To say I went through a lot during my pregnancy would be an understatement. As a healthy and fit person, I never thought I would experience 9 months of digestive issues, a non-existent appetite 90% of the time, an ultrasound scare that required extra testing/blood work, and then at the home stretch, a misdiagnosed intrauterine growth restriction which saw me at the OB's office twice a week for a month, extra visits to the ultrasound clinic, not to mention, the onset of unnecessary anxiety and stress because of all the excessive monitoring and testing.
The last couple months have been almost unbearable at times. From the outside looking in this might seem like a dramatic overstatement, but it truly has been overwhelming.
Every doctor's visit became an anxiety attack waiting to happen-- "is my baby ok? Is today the day?" I wouldn't breathe until I heard the baby's heartbeat on the monitor.
Every visit we received the same response "baby is happy." She has continued to grow, although her abdomen has remained much smaller than the rest of her. By 38 weeks she was measuring larger than both my husband and I overall-- and we were both delivered well past our due dates-- so I never fully understood why she was still being called "small for gestational age" or "SGA" when she was tracking to be an 8-pound baby by week 40.
At my second 39 week visit, 2 contractions were registered on the fetal monitor machine, and my cervix was deemed "unfavorable" for induction, so I was told to go home and wait some more.
As you can probably imagine, by this point I was ready to explode. I lost my shit at home-- literally cried all day and all weekend. Weeks of anxiety and stress building up to a cataclysmic explosion. To be told I most likely wouldn't see my due date and they wouldn't let me go past it "just to be safe, even if things progress well." Only to be told now that they wanted me to go home and WAIT. For what? The second coming?
NO THANK YOU.
With my due date tomorrow, I am writing this post on a high of hormones and emotions that will soon be superseded by the joys of holding my little one. But in my current state, I am mortified by our medical system.
Pregnancy is hard enough without the added and unnecessary stress that improved technology has brought on. We've taken "play it safe" to such an extreme that a mother's experience is completely pushed aside in favor of standard procedures and interventions-- most of which end up being unnecessary.
At the end of the day, I realize that my doctor is doing his job, and I still think he is a very good doctor. But would I go through the big hospital system again for childbirth?
If I had gone through a more natural process with a Midwife, I wouldn't have had a million ultrasounds, extra tests and the looming threat of an induction. I would have never known my baby was growing at her own pace as opposed to one that fit into some "average" mold. What is "average" anyway? I would have used her movements (which, until recently, have been insane) to guide my awareness of her wellbeing, and probably had a higher likelihood of a natural birth. And I would have been cared for in a more compassionate and human way, rather than feeling like all I am is a body host for a baby.
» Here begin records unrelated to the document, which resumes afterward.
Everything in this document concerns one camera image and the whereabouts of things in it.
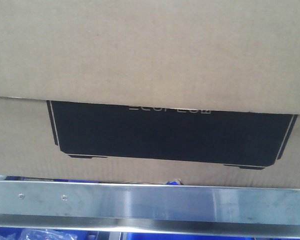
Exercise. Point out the blue plastic bin lower right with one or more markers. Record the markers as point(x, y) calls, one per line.
point(171, 236)

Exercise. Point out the blue plastic bin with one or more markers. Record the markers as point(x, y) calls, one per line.
point(9, 233)
point(171, 236)

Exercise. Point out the blue plastic bin lower left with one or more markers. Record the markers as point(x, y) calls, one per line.
point(9, 233)

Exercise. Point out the brown cardboard box black print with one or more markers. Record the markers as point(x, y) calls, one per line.
point(148, 91)

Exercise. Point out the clear plastic bag in bin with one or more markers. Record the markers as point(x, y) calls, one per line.
point(46, 234)

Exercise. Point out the blue bins behind box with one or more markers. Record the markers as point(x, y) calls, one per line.
point(22, 178)

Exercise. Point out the metal shelf front rail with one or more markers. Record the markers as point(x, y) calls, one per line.
point(142, 208)

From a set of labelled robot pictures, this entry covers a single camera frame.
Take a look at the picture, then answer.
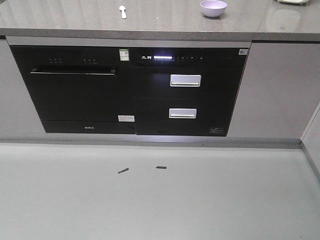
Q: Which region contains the pale green plastic spoon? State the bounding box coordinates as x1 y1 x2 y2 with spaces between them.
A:
119 5 127 19

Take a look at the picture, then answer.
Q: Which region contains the purple plastic bowl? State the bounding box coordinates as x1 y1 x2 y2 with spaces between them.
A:
200 0 228 18

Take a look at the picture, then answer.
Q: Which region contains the black disinfection cabinet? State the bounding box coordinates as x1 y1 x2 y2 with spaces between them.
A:
129 47 248 137

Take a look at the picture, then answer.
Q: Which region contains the silver label on dishwasher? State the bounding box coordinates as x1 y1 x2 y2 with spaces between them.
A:
118 115 135 123

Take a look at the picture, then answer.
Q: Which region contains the green energy label sticker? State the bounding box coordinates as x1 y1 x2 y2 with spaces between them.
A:
119 48 130 62

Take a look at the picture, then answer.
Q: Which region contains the black built-in dishwasher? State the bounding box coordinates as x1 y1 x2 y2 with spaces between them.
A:
10 45 136 134

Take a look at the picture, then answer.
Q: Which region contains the white QR code sticker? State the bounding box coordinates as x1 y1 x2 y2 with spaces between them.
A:
238 48 249 56

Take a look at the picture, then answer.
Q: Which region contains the white rice cooker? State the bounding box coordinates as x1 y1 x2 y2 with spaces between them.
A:
275 0 309 5

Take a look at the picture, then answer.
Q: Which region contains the lower silver drawer handle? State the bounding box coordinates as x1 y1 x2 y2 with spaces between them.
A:
168 108 197 119

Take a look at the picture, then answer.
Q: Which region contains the silver drawer handle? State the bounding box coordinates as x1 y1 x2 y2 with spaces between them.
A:
168 108 197 119
170 74 202 88

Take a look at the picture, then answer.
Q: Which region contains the upper silver drawer handle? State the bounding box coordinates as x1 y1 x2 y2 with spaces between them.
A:
170 74 202 88

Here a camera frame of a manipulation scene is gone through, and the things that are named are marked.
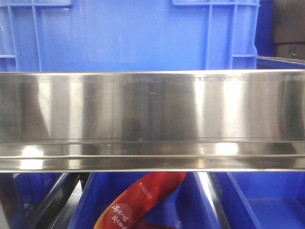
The blue bin lower middle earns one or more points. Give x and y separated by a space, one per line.
187 207

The blue bin lower right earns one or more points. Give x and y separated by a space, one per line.
262 200

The large blue bin upper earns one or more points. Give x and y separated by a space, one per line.
127 35

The red printed package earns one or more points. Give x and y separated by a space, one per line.
133 203

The stainless steel shelf rail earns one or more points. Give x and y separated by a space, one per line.
219 120

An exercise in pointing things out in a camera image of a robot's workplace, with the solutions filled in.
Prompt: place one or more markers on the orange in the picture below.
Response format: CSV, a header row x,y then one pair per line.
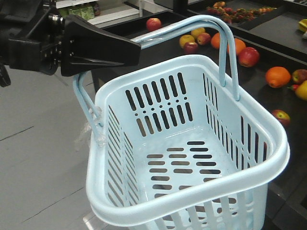
x,y
239,45
215,41
277,77

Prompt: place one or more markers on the dark red apple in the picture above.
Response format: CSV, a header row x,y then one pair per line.
x,y
191,48

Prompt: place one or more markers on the red apple front left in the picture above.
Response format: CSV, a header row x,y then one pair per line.
x,y
282,117

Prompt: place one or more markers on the black upper display shelf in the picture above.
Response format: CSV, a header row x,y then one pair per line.
x,y
270,23

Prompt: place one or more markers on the red apple far corner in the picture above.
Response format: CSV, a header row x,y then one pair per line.
x,y
153,24

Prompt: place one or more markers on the orange middle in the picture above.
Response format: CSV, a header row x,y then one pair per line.
x,y
277,77

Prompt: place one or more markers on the white store shelving unit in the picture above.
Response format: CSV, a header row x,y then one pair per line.
x,y
100,12

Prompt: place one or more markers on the yellow round fruit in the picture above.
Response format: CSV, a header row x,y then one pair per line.
x,y
301,91

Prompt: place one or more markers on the small pink red apple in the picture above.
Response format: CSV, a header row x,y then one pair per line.
x,y
203,39

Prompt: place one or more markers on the orange left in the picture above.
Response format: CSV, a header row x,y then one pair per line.
x,y
215,41

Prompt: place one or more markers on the yellow apple front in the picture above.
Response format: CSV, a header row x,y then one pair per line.
x,y
185,39

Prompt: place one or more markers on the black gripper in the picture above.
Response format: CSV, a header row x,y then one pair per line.
x,y
30,31

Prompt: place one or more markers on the large red apple back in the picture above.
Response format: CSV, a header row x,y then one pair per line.
x,y
248,57

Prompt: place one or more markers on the cherry tomato pile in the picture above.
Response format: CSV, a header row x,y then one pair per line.
x,y
230,15

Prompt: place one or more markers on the red chili pepper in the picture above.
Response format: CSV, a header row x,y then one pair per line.
x,y
293,87

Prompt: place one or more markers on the yellow apple back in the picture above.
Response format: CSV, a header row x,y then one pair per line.
x,y
196,32

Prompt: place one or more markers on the light blue plastic basket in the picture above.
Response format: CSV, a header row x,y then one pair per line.
x,y
179,145

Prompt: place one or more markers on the red yellow apple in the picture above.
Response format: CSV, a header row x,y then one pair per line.
x,y
299,76

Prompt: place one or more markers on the black wooden display table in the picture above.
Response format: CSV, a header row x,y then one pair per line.
x,y
288,193

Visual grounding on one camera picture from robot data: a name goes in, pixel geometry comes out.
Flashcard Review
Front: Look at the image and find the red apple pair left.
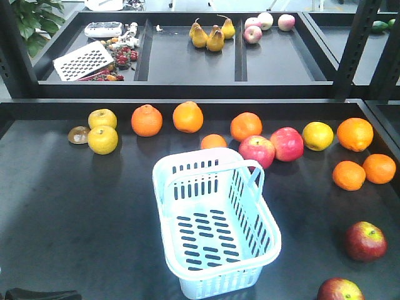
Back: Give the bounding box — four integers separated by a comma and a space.
238, 135, 276, 169

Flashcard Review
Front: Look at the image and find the green potted plant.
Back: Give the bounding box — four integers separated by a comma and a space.
9, 0, 65, 58

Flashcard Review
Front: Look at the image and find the yellow round fruit right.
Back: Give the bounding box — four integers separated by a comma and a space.
302, 121, 334, 151

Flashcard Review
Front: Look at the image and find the orange behind red apples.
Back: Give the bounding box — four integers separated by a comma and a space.
230, 112, 263, 142

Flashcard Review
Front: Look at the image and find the small orange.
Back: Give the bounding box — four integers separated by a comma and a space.
362, 154, 396, 184
332, 161, 366, 191
201, 134, 228, 149

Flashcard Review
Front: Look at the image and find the white device with buttons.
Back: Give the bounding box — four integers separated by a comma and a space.
84, 21, 123, 38

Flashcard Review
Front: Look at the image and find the black rear display tray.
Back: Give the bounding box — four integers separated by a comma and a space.
32, 11, 337, 99

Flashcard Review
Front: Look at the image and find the dark red apple middle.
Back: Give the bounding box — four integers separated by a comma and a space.
344, 221, 388, 263

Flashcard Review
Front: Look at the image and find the red apple pair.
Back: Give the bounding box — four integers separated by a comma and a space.
238, 135, 276, 169
270, 127, 304, 162

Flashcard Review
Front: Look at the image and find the black wooden display table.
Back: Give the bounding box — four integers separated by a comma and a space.
1, 100, 399, 299

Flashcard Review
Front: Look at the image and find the small orange centre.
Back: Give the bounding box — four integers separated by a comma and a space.
201, 134, 228, 149

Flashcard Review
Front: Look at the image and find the light blue plastic basket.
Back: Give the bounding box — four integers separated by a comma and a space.
152, 147, 282, 299

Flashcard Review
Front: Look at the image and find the white perforated board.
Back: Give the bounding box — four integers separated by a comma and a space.
53, 41, 114, 81

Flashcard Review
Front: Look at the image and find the yellow pear back left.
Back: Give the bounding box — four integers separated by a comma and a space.
87, 108, 118, 129

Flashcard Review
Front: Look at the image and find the yellow pear front left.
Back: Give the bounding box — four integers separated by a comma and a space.
87, 125, 119, 155

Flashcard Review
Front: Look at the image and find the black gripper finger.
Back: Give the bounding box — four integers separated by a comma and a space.
4, 288, 82, 300

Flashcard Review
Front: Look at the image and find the red apple pair right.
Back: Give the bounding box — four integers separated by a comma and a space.
270, 127, 304, 162

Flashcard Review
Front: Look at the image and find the small orange lower left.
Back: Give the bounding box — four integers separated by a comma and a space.
332, 161, 366, 191

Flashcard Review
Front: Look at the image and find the brown flat fruit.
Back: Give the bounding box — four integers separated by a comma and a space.
67, 126, 90, 144

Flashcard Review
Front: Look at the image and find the dark red apple left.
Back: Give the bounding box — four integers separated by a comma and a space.
316, 277, 365, 300

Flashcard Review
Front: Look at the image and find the dark red apple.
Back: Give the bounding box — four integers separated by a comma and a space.
344, 221, 388, 263
316, 277, 365, 300

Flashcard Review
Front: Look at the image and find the small orange lower right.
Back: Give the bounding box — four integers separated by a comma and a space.
362, 154, 396, 184

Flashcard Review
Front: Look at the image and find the yellow pear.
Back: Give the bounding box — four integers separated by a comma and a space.
87, 125, 119, 155
87, 108, 118, 129

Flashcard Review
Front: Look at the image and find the orange with knob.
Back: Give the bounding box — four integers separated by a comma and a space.
172, 101, 204, 133

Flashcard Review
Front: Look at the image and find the large orange far right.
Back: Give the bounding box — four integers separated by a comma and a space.
336, 117, 374, 152

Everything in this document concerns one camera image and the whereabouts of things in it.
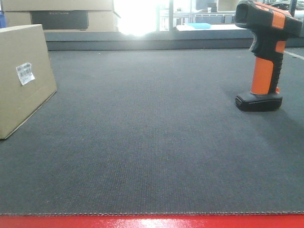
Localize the dark raised conveyor rail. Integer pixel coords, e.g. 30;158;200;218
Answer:
43;29;304;51

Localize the dark grey fabric mat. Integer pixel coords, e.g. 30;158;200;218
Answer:
0;48;304;215

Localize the large brown cardboard box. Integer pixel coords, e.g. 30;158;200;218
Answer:
0;0;121;32

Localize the small brown cardboard package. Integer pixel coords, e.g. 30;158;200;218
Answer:
0;24;57;140

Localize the orange black barcode scanner gun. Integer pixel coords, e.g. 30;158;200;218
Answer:
235;0;302;112

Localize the light blue foam pad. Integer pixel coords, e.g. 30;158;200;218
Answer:
184;23;212;29

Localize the white barcode label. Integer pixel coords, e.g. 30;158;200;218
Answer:
16;62;35;86

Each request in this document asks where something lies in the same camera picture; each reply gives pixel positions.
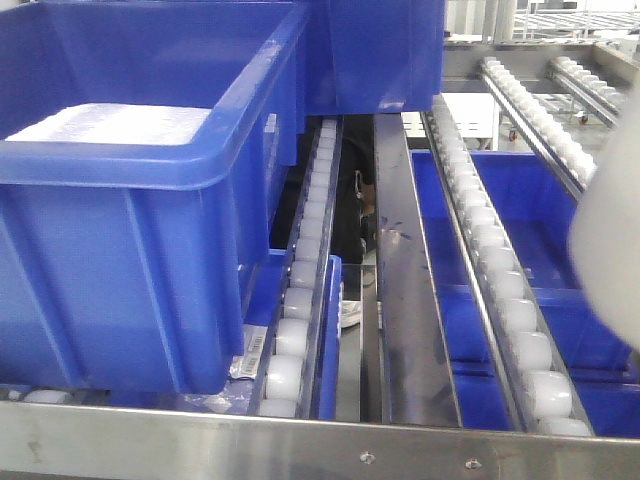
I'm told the white roller track left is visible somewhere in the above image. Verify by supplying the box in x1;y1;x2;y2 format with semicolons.
247;116;343;419

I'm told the blue crate lower right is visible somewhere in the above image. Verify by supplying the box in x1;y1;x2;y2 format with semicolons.
409;148;640;439

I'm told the blue crate rear centre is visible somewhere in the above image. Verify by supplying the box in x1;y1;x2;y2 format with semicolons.
301;0;446;116

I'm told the large blue crate front left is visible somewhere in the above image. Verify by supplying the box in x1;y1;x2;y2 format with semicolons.
1;1;308;393

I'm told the white roller track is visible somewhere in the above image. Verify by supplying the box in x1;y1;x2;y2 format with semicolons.
247;116;343;419
422;96;594;436
480;57;597;200

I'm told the white packet in crate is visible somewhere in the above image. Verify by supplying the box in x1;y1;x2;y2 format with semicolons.
7;103;211;146

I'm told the white roller track far right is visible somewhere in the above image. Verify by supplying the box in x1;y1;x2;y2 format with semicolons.
480;57;597;200

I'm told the blue crate lower left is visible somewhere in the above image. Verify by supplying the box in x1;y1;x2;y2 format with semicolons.
107;249;342;420

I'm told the white roller track background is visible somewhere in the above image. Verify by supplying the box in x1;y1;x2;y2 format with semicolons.
548;56;628;127

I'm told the white roller track centre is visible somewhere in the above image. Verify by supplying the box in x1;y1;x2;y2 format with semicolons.
422;96;594;436

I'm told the steel front shelf beam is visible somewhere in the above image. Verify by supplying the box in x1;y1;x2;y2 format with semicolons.
1;402;639;479

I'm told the steel divider rail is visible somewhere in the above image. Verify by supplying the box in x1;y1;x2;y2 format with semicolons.
374;114;462;428
Do I believe that Western Medicine has a place and purpose? Absolutely. As a clinical nutrition student, I believe strongly in the importance of science and medicine. It isn't the science and technology that is the issue, it's the system that is very flawed and not appropriate for pregnancy/childbirth. After my own experience, I feel Western Medicine is too procedural and detached for an experience that's so personal and natural. It doesn't serve a purpose in the birthing experience except when medically necessary for emergency interventions, complications, etc.
I don't believe I will want to go through pregnancy again, but if I did, I would go to a midwife and birthing center. Labor shouldn't be a traumatic experience. There has to be compassion for a woman's personal experience and more emotional support than the hospital system is able to provide.
I have been totally healthy, as has my baby, this entire pregnancy, even if aspects of it have been very uncomfortable/painful-- that's life. I did not need to go through all the extra B.S., and I hope my experience can help other women, especially first-time moms, understand how much power you actually have over your choices, even if it doesn't seem like it. You can say no to extra tests and ultrasounds. You can let baby movements be enough to determine their well-being. Not enough credit is given to our intuition, and when something is wrong, it's usually pretty clear.
I will never let myself be in a situation like this again where weeks are wasted waiting and worrying instead of living. I will take ownership of my needs and wants and remember that they are just as important as my daughter's.
I am so excited to meet my little girl so soon and know that all this shit will have been worth it. She's made her momma a little crazy but only because I love her so much.